**Input for this task**
▽

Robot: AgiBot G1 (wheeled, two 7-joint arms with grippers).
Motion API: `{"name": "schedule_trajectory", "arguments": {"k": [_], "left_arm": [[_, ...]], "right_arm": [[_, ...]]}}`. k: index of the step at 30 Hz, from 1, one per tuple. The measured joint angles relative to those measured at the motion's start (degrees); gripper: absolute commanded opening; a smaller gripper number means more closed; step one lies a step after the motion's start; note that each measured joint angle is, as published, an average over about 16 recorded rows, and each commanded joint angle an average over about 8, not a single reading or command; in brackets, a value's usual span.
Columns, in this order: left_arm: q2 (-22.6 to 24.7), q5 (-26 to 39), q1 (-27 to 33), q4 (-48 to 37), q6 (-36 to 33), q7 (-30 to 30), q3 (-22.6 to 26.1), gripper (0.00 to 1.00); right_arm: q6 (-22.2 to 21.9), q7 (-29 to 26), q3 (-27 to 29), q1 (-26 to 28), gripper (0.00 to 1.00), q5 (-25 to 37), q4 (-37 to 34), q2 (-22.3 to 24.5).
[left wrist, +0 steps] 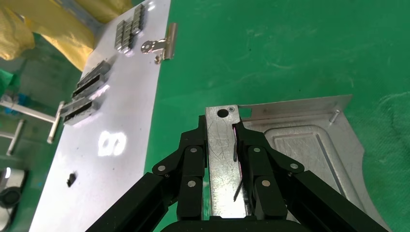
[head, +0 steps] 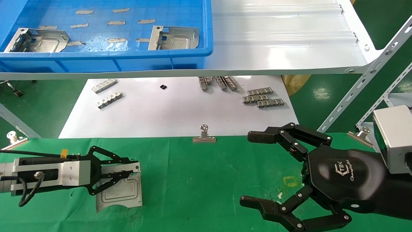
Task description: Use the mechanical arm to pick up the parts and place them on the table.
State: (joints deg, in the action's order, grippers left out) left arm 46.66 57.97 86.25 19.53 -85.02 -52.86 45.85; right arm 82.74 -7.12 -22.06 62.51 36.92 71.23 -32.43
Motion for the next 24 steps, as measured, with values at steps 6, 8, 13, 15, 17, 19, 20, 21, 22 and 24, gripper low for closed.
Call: {"name": "schedule_trajectory", "arguments": {"k": [6, 8, 13, 15, 17, 19, 20, 21, 22, 24], "left_arm": [[1.7, 1.6, 1.2, -4.6, -1.0, -3.1, 1.0, 1.00], [2.1, 2.0, 1.7, -5.9, -1.3, -4.0, 1.2, 1.00], [3.0, 2.7, 2.7, -8.8, -1.8, -5.8, 1.5, 1.00], [3.3, 2.6, 3.0, -9.9, -2.2, -6.1, 1.5, 1.00], [3.5, 2.4, 3.4, -10.9, -2.7, -5.9, 1.4, 1.00], [3.6, 2.2, 3.6, -11.9, -3.2, -5.3, 1.3, 1.00], [3.7, 2.0, 3.7, -12.4, -3.5, -4.7, 1.2, 1.00], [3.7, 1.7, 3.8, -12.9, -3.8, -3.9, 1.1, 1.00], [3.7, 1.5, 3.8, -13.3, -4.1, -3.1, 1.0, 1.00], [3.7, 1.0, 3.9, -14.2, -4.7, -1.3, 0.8, 1.00]], "right_arm": [[0.0, 0.0, 0.0, 0.0, 1.00, 0.0, 0.0, 0.0], [0.0, 0.0, 0.0, 0.0, 1.00, 0.0, 0.0, 0.0], [0.0, 0.0, 0.0, 0.0, 1.00, 0.0, 0.0, 0.0], [0.0, 0.0, 0.0, 0.0, 1.00, 0.0, 0.0, 0.0], [0.0, 0.0, 0.0, 0.0, 1.00, 0.0, 0.0, 0.0], [0.0, 0.0, 0.0, 0.0, 1.00, 0.0, 0.0, 0.0], [0.0, 0.0, 0.0, 0.0, 1.00, 0.0, 0.0, 0.0], [0.0, 0.0, 0.0, 0.0, 1.00, 0.0, 0.0, 0.0], [0.0, 0.0, 0.0, 0.0, 1.00, 0.0, 0.0, 0.0], [0.0, 0.0, 0.0, 0.0, 1.00, 0.0, 0.0, 0.0]]}}
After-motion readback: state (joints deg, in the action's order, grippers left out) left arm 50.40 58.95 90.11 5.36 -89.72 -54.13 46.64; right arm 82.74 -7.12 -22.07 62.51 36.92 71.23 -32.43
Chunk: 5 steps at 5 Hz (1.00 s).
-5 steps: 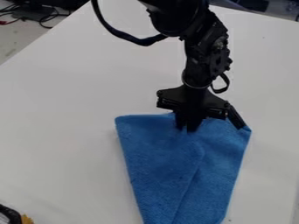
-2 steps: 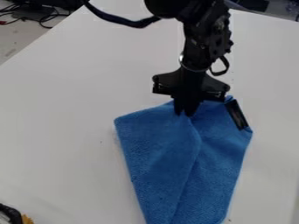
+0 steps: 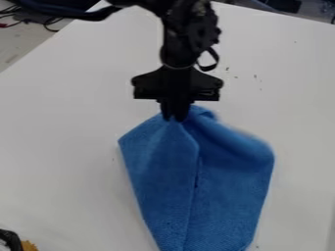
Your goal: Move the cloth to the left of the table
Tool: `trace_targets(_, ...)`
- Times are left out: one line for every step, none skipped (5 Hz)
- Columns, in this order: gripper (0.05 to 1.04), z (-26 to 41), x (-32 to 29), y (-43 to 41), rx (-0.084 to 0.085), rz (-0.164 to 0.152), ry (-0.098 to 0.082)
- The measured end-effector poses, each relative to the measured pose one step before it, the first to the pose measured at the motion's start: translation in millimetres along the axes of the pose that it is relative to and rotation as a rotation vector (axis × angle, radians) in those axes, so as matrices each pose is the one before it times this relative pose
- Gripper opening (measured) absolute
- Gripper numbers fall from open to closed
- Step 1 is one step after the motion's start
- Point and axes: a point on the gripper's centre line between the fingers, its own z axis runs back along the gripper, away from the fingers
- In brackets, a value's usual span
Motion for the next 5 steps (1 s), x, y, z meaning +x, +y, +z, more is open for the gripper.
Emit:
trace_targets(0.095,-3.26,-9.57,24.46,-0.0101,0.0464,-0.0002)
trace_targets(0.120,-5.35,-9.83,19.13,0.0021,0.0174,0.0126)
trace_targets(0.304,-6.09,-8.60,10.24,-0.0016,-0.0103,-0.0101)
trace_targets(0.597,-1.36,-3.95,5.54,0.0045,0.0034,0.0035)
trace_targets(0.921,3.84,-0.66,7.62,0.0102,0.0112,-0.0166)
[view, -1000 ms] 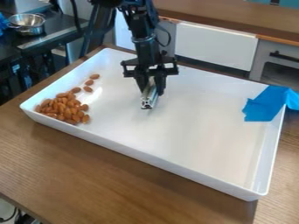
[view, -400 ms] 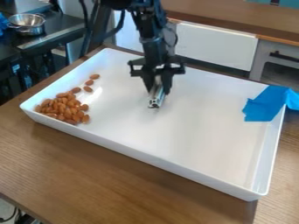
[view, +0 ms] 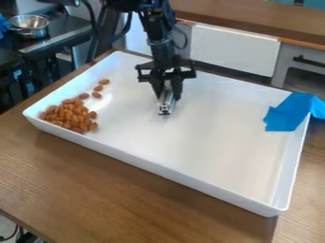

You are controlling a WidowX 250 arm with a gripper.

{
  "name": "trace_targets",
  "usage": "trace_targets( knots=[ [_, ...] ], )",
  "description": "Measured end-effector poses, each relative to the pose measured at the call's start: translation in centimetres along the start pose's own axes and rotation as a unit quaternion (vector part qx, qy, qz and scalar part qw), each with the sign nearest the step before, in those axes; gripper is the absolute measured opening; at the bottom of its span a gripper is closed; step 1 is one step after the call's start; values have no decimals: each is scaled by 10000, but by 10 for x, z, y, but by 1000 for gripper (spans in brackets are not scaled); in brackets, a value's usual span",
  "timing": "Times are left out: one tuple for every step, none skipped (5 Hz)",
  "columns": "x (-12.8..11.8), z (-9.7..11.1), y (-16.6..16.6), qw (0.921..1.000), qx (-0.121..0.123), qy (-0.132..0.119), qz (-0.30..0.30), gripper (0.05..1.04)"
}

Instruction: Sweep into pile

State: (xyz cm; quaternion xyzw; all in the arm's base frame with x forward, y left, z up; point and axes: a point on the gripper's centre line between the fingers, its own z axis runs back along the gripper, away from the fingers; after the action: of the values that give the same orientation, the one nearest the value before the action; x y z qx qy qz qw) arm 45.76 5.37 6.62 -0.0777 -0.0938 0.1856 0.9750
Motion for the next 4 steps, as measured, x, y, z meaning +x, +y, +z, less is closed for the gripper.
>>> trace_targets(
  knots=[
    [6, 3, 16, 9999, -10, -77, 95, 382],
    [7, 1, 30, 9998, -30, -98, 161, 382],
    [7, -1, 39, 9995, -48, -140, 279, 382],
    [11, -1, 46, 9929, -68, -350, 1134, 382]
  ],
)
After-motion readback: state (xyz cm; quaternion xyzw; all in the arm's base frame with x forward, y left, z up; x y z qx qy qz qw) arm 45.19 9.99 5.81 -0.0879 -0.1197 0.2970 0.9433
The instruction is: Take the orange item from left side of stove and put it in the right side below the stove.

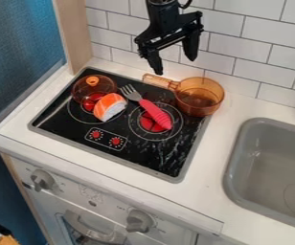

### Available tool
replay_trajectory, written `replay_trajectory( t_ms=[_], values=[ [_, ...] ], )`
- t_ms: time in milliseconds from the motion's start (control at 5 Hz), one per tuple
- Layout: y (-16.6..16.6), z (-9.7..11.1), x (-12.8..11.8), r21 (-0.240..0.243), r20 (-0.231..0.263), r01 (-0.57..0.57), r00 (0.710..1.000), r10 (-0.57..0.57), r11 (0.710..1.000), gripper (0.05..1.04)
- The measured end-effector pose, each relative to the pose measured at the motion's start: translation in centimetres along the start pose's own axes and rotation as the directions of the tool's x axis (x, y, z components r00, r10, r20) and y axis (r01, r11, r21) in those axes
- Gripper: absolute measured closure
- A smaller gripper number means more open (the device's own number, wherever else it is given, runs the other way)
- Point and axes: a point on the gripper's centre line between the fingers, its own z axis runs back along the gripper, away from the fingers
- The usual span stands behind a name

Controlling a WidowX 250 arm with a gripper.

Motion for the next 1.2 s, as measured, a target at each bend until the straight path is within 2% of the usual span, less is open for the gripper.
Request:
replay_trajectory(
  t_ms=[200,400,600,800,1000,1200],
  values=[
    [0.6,-1.7,-0.4,0.030,-0.036,-0.005,0.999,0.007,1.000,0.083],
    [0.8,-1.9,-0.5,-0.006,-0.081,0.063,0.995,-0.064,0.998,0.083],
    [1.5,-1.9,-0.4,-0.001,-0.091,0.114,0.989,-0.114,0.993,0.083],
    [2.0,0.1,-0.4,-0.003,-0.042,0.245,0.969,-0.245,0.970,0.083],
    [3.7,1.2,0.1,0.007,-0.051,0.475,0.879,-0.474,0.880,0.083],
    [6.7,1.6,1.8,0.017,-0.087,0.567,0.821,-0.564,0.823,0.083]
  ],
)
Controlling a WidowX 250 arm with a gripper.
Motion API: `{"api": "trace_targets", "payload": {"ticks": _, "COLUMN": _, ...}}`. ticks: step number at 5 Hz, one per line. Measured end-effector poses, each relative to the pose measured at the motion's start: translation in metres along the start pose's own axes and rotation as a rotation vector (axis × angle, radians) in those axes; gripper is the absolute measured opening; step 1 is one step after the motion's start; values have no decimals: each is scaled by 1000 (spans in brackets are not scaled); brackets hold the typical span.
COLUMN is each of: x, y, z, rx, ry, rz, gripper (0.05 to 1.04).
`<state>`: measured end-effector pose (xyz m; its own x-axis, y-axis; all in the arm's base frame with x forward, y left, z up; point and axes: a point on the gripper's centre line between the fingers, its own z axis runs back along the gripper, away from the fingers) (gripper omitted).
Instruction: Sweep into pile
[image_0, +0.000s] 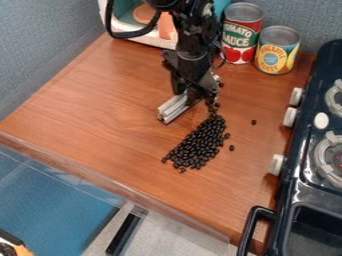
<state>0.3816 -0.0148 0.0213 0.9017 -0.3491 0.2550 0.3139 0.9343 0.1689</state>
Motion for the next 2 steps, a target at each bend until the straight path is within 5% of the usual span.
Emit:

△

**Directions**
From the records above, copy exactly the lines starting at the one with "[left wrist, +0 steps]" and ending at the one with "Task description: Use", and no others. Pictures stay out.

**Solution below**
[left wrist, +0 steps] 
[head, +0 steps] 
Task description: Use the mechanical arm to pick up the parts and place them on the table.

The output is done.